Seorang pemimpin harus bisa mendengarkan pemikiran dan masukan anggotanya.
Kenapa Harus Memiliki Pemimpin?
Jawaban dari pertanyaan tersebut adalah "kenapa tidak" Karena adanya pemimpin dalan suatu organisasi sangatlah bermanfaat bagi organisasi tersebut. Jika suatu organisasi tidak memilki pemimpin efek buruknya banyak sekali, seperti orang-orang menjadi egois dan individualis.

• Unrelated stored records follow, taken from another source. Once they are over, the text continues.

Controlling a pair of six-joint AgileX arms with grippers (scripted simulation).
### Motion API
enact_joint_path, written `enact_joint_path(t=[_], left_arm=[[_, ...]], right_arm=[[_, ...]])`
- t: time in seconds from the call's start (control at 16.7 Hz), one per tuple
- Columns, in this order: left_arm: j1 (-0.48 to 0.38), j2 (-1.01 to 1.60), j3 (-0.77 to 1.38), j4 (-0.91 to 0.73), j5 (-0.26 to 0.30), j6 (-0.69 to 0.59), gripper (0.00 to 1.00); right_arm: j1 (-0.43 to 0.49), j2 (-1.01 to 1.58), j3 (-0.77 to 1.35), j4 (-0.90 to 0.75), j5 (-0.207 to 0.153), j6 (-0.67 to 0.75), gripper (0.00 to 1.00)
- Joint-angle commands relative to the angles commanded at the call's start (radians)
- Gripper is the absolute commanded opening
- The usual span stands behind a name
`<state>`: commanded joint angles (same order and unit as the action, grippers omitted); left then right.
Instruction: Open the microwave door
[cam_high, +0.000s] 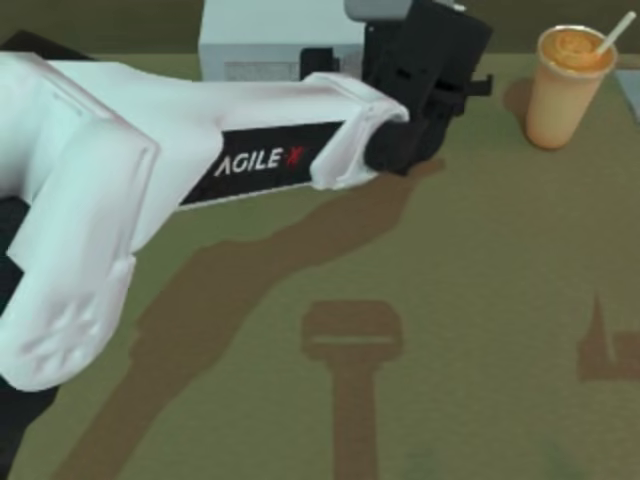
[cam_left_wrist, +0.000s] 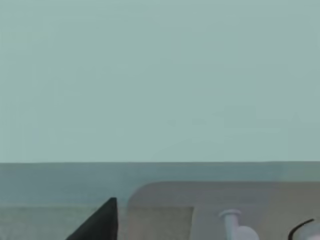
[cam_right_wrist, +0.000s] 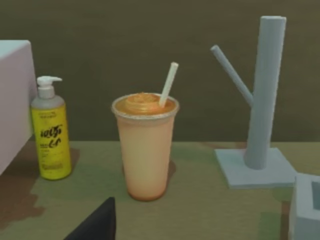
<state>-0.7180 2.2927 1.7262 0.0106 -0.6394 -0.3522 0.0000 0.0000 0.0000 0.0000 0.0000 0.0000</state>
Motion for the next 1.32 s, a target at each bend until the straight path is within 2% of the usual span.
enact_joint_path(t=[0.3,1.08,1.32], left_arm=[[0.01,0.02,0.02,0.004,0.009,0.007,1.0],[0.01,0.02,0.02,0.004,0.009,0.007,0.02],[0.01,0.02,0.02,0.004,0.009,0.007,0.0]], right_arm=[[0.0,0.0,0.0,0.0,0.0,0.0,1.0],[0.0,0.0,0.0,0.0,0.0,0.0,1.0],[0.0,0.0,0.0,0.0,0.0,0.0,1.0]])
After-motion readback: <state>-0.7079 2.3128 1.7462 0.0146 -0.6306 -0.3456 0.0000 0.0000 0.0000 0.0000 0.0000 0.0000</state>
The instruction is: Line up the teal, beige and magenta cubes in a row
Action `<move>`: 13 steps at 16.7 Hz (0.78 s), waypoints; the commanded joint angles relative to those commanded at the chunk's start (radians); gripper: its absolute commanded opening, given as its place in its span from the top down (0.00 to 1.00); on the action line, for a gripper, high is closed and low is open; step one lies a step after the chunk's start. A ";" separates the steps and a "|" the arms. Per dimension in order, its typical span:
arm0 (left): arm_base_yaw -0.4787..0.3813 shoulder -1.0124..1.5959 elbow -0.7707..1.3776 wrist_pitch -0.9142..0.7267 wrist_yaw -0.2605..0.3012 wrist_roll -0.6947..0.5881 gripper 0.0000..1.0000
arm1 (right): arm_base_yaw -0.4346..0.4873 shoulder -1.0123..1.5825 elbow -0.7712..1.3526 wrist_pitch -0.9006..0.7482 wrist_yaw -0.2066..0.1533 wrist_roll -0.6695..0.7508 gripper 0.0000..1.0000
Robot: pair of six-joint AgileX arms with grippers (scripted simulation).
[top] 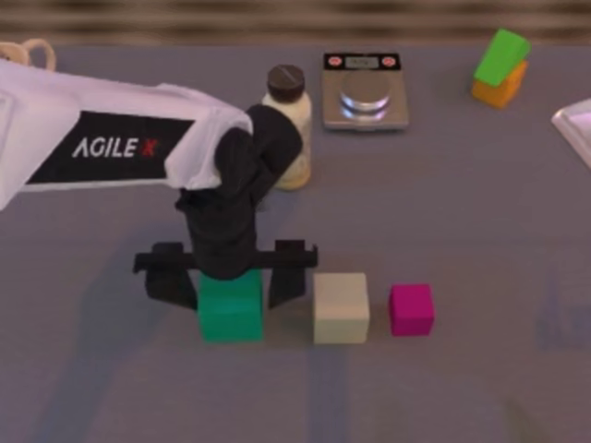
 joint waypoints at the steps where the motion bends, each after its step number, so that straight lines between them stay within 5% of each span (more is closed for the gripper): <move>1: 0.000 0.000 0.000 0.000 0.000 0.000 0.00 | 0.000 0.000 0.000 0.000 0.000 0.000 0.00; 13: 0.007 -0.041 0.072 -0.117 0.000 -0.003 0.00 | 0.000 0.000 0.000 0.000 0.000 0.000 0.00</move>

Pemimpinan juga sangat diperlukan karena pemimpin menyelesaikan masalah perlunya kebersamaan di dalam suatu organisasi.
Pemimpin Yang Buruk
Jika ada pemimpin yang mensejahterakan organisasinya, maka adapula pemimpin buruk yang menjatuhkan organisasianya. Agar seseorang tidak menjadi pemimpin yang buruk, berikut adalah beberapa sifat-sifat seroang pemimpin buruk yang harus dihindari, yaitu :
- Otoriter, memaksakan kehendaknya dan tidak mendengarkan tanggapan orang lain.
- Lambat mengambil keputusan, yang dapat memperlambat tercapainya tujuan.
- Pilih kasih, mengutamakan seseorang dengan alasan personal dirinya, bukan kemampuannya.
Sekian penjelasan ulang dari saya, meteri yang disampaikan oleh Abang Zaki dan Bang Arya, pada Upgrading New Student Of System Information 2022 hari Sabtu, 10 September 2022. Jika ada kekurangan saya mohon maaf sebesar-besarnya. Sampai jumpa di artikel selanjutnya.
Wassalamu'alaikum Warahmatullahi Wabarakatuh.